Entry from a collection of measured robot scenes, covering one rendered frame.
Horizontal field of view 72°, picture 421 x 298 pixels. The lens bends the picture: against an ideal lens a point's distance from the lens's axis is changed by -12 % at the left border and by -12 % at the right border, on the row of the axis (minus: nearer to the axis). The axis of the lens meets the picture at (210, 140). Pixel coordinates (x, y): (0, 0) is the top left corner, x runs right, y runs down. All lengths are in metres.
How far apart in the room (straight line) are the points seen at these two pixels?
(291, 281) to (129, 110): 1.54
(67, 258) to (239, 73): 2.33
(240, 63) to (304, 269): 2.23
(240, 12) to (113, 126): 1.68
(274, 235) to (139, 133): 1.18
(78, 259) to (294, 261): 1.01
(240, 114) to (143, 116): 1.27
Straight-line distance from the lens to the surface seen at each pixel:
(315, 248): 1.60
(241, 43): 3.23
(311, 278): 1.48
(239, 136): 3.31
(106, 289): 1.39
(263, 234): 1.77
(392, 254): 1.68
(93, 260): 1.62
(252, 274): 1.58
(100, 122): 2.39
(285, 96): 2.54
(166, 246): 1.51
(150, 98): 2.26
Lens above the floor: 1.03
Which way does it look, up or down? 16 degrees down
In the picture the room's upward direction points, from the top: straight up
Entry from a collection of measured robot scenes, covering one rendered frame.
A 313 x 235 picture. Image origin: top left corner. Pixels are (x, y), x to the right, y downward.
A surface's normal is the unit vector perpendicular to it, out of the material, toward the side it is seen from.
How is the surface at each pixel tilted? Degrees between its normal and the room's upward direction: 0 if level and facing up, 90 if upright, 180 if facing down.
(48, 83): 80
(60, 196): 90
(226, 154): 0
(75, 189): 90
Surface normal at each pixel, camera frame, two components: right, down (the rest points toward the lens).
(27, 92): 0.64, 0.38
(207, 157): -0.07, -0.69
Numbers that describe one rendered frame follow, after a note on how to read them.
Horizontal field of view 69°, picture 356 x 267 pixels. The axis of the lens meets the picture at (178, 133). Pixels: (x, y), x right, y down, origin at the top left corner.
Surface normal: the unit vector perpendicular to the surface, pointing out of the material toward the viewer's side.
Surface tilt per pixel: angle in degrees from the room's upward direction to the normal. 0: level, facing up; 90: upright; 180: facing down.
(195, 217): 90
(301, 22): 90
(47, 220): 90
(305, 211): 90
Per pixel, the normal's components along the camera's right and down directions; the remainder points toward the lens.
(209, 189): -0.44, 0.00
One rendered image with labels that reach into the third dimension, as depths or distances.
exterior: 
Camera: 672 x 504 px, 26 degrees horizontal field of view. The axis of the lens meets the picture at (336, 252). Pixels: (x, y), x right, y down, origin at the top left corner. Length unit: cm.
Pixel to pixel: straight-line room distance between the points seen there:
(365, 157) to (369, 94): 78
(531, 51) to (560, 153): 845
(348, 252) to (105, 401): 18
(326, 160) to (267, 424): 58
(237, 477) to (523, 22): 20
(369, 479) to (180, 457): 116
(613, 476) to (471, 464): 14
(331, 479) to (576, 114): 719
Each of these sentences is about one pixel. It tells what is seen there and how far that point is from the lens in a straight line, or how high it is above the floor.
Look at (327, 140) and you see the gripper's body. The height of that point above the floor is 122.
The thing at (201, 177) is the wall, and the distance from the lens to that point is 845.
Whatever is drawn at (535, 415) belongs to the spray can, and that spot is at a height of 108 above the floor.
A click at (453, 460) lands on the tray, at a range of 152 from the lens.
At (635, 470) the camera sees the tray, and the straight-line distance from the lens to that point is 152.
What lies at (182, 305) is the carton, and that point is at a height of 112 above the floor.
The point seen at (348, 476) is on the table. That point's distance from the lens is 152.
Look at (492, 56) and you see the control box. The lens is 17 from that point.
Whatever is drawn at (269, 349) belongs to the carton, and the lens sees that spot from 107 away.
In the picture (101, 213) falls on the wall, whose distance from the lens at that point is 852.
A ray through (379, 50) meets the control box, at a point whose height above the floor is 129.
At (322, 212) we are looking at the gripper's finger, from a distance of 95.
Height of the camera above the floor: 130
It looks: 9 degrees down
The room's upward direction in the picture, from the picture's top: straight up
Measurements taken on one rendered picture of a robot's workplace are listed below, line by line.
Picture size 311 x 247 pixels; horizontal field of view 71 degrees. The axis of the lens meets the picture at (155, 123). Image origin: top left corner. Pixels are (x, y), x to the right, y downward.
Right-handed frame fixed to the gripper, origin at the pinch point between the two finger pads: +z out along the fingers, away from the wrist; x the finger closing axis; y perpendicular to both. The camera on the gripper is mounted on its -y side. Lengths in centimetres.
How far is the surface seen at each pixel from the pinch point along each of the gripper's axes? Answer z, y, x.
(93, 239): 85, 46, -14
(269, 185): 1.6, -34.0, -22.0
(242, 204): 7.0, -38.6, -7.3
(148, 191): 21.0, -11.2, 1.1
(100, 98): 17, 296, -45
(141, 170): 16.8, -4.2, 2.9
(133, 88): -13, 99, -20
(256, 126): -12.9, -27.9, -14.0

+ + +

## EXERCISE DETAILS
Copy the lines of the data above exactly as written, beginning with the line containing "One rendered image" and ending with the line containing "Pixel to pixel: straight-line", and leave out all other lines.

## ANSWER FOR THE TASK
One rendered image with labels that reach into the third dimension, as depths or distances.
exterior: 
Camera: 672 x 504 px, 26 degrees horizontal field of view. The axis of the lens meets the picture at (336, 252). Pixels: (x, y), x right, y down, origin at the top left corner. Length unit: cm.
Pixel to pixel: straight-line room distance between the points seen there:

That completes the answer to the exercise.